## Activity
For this exercise, transcribe all of the records exactly as given.
──────────
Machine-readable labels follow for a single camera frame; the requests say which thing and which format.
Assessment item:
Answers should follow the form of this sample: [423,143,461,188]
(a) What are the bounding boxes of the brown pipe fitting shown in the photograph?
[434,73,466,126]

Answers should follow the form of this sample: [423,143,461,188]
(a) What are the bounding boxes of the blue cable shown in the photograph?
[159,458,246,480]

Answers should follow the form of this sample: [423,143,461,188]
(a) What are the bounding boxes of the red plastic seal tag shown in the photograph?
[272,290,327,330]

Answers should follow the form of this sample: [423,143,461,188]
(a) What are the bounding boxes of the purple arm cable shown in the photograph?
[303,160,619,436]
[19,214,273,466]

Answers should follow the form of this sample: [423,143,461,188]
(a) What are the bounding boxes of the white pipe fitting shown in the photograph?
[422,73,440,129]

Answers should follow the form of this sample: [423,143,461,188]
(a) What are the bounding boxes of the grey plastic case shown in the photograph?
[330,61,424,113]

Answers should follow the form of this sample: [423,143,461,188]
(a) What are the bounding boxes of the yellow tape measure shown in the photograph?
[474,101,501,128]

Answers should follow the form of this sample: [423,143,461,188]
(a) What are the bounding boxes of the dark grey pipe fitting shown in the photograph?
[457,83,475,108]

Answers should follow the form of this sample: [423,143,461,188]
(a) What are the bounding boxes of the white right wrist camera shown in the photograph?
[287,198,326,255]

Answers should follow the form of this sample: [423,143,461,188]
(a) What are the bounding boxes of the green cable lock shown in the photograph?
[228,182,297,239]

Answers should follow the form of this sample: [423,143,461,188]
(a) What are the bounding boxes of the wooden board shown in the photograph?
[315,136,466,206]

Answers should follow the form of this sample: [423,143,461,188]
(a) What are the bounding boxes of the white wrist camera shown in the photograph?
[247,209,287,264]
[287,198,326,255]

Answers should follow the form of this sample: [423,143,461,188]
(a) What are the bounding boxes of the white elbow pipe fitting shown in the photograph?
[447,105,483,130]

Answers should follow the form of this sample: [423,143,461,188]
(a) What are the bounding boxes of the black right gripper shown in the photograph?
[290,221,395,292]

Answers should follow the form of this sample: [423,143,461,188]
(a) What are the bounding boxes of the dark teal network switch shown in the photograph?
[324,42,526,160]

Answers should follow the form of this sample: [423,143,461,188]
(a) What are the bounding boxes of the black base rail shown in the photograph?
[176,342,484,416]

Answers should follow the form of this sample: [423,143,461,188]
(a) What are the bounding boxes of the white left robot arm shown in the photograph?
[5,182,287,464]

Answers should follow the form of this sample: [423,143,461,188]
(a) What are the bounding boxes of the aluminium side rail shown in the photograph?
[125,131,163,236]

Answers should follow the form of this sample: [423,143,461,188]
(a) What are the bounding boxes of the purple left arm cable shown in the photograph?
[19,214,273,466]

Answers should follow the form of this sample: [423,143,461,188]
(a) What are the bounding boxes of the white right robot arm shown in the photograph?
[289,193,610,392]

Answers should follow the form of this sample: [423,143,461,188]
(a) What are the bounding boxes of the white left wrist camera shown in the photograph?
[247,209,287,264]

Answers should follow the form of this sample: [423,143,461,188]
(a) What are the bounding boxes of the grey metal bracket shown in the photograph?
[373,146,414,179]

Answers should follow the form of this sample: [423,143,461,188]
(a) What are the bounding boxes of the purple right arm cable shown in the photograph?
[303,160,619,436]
──────────
## Reply
Machine-readable labels follow for a single camera frame; the requests say which thing and which format.
Assessment item:
Answers should follow the form of this sample: [423,143,461,188]
(a) What are the bounding boxes of the brown pipe fitting shown in the photograph?
[434,73,466,126]

Answers should follow the form of this sample: [423,143,461,188]
(a) What are the bounding boxes of the blue cable shown in the photograph?
[159,458,246,480]

Answers should follow the form of this sample: [423,143,461,188]
(a) What are the bounding boxes of the red plastic seal tag shown in the photograph?
[272,290,327,330]

Answers should follow the form of this sample: [423,143,461,188]
(a) What are the bounding boxes of the purple arm cable shown in the photograph?
[303,160,619,436]
[19,214,273,466]

Answers should follow the form of this sample: [423,143,461,188]
(a) What are the bounding boxes of the white pipe fitting shown in the photograph?
[422,73,440,129]

Answers should follow the form of this sample: [423,143,461,188]
(a) What are the bounding boxes of the grey plastic case shown in the photograph?
[330,61,424,113]

Answers should follow the form of this sample: [423,143,461,188]
(a) What are the bounding boxes of the yellow tape measure shown in the photograph?
[474,101,501,128]

Answers should follow the form of this sample: [423,143,461,188]
(a) What are the bounding boxes of the dark grey pipe fitting shown in the photograph?
[457,83,475,108]

Answers should follow the form of this sample: [423,143,461,188]
(a) What are the bounding boxes of the white right wrist camera shown in the photograph?
[287,198,326,255]

Answers should follow the form of this sample: [423,143,461,188]
(a) What are the bounding boxes of the green cable lock shown in the photograph?
[228,182,297,239]

Answers should follow the form of this sample: [423,143,461,188]
(a) What are the bounding boxes of the wooden board shown in the photograph?
[315,136,466,206]

Answers should follow the form of this sample: [423,143,461,188]
(a) What are the bounding boxes of the white wrist camera shown in the photograph?
[247,209,287,264]
[287,198,326,255]

Answers should follow the form of this sample: [423,143,461,188]
(a) What are the bounding boxes of the white elbow pipe fitting shown in the photograph?
[447,105,483,130]

Answers should follow the form of this sample: [423,143,461,188]
(a) What are the bounding boxes of the black right gripper shown in the photograph?
[290,221,395,292]

Answers should follow the form of this sample: [423,143,461,188]
(a) What are the bounding boxes of the dark teal network switch shown in the photograph?
[324,42,526,160]

Answers should follow the form of this sample: [423,143,461,188]
(a) What are the bounding boxes of the black base rail shown in the photograph?
[176,342,484,416]

Answers should follow the form of this sample: [423,143,461,188]
(a) What are the bounding boxes of the white left robot arm shown in the photograph?
[5,182,287,464]

Answers should follow the form of this sample: [423,143,461,188]
(a) What are the bounding boxes of the aluminium side rail shown in the photograph?
[125,131,163,236]

Answers should follow the form of this sample: [423,143,461,188]
(a) What are the bounding boxes of the purple left arm cable shown in the photograph?
[19,214,273,466]

Answers should follow the form of this sample: [423,143,461,188]
(a) What are the bounding boxes of the white right robot arm shown in the photograph?
[289,193,610,392]

Answers should follow the form of this sample: [423,143,461,188]
(a) What are the bounding boxes of the white left wrist camera shown in the photograph?
[247,209,287,264]

Answers should follow the form of this sample: [423,143,461,188]
(a) What are the bounding boxes of the grey metal bracket shown in the photograph?
[373,146,414,179]

Answers should follow the form of this sample: [423,143,461,188]
(a) What are the bounding boxes of the purple right arm cable shown in the photograph?
[303,160,619,436]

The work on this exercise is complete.